I like knitting socks, but casting on can be a chore—considering the number of stitches an average cuff-down sock needs. The very first sock I attempted to knit was for my knitter grandma. She had given me a “challenge”: knit a pair of plain vanilla socks at a gauge of 8 sts/inch. I was nine. Needless to say, this was the smallest gauge I had ever knitted at. Since we were from two states away, I began the sock as soon as we left her driveway. I had plenty of time to finish a sock, right? Well, first I had to cast on … let’s see … 64 sts?! How was I supposed to do that? Feeling uneasy, I began to cast on with the backward loop cast on, my favorite one at the time. (NOTE: I’m not really sure why I even liked that one. Maybe because it was quicker than a long tail cast on.)
That took a while. Finally, I joined to work in the round (something that I had learned recently) and began the knit 2, purl 2 ribbing. To my dismay, I couldn’t even insert my needle into the first stitch without injuring my finger. An hour or so later, I had the first round completed. After that, it was not so hard to knit. A few weeks later, I had ONE finished sock! The problem? There was no way ANYONE (Except maybe my newborn cousin) could fit it over their foot. The cast on I used was so restricting and inelastic that I was forced to undo it (plus the circumference was about 4 inches wider than it should have been).

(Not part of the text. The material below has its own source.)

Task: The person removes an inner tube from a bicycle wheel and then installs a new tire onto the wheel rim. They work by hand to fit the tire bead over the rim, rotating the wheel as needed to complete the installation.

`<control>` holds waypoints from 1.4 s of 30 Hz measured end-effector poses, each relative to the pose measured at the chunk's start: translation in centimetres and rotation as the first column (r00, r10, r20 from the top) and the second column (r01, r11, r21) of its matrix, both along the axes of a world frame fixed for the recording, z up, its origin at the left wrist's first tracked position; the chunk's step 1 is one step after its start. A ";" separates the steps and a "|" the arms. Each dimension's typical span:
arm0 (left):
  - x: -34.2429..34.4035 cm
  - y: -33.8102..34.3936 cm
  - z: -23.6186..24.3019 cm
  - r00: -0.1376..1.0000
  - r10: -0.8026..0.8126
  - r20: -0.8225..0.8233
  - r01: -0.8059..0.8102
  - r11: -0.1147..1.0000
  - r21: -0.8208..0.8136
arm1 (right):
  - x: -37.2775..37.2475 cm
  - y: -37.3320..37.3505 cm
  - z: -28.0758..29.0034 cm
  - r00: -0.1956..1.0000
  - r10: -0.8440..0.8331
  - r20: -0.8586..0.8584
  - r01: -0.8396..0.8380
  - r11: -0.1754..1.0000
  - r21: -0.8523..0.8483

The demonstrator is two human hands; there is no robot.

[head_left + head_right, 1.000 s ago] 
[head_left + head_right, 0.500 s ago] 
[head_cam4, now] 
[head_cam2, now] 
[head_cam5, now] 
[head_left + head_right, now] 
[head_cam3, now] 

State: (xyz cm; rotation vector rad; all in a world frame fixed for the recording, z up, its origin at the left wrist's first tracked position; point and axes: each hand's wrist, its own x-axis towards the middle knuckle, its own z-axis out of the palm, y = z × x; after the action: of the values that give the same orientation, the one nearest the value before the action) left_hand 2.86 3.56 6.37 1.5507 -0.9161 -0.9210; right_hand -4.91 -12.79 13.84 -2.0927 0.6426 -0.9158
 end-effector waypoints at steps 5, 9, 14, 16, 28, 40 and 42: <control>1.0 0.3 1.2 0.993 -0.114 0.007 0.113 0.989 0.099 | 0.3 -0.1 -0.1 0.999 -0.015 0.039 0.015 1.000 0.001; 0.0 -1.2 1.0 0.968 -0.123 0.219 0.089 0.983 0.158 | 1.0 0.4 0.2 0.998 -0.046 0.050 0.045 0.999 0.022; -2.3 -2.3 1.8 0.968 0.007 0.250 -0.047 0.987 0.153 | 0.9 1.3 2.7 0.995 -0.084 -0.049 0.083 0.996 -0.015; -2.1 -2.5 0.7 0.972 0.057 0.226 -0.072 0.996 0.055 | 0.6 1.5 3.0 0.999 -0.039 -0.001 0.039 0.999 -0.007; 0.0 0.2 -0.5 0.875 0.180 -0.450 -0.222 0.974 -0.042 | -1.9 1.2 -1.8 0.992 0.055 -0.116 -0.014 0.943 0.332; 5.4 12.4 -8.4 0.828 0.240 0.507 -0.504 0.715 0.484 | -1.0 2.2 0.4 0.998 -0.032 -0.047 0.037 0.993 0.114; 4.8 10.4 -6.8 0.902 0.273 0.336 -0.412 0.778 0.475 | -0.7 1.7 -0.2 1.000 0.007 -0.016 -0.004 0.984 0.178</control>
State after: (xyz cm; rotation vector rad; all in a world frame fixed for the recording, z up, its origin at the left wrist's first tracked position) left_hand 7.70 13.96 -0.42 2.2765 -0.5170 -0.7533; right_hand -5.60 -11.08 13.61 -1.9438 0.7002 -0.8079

I didn’t knit another sock for four more years.
The point of the story is: Always use a flexible cast on for sock cuffs. As a general rule of thumb, any long tail cast on should suffice for sock knitting. My favorite cast on for socks is currently the Old Norwegian cast on. At first, it is a little difficult, but it is just as easily executed as the traditional long tail cast on.
I never did finish those plain vanilla socks for Grandma. I went from a newbie who wouldn’t check his gauge, to a daring adventurer, looking for the hardest sock to knit. The socks I eventually knitted for her were Cookie A’s Kai-Mei socks.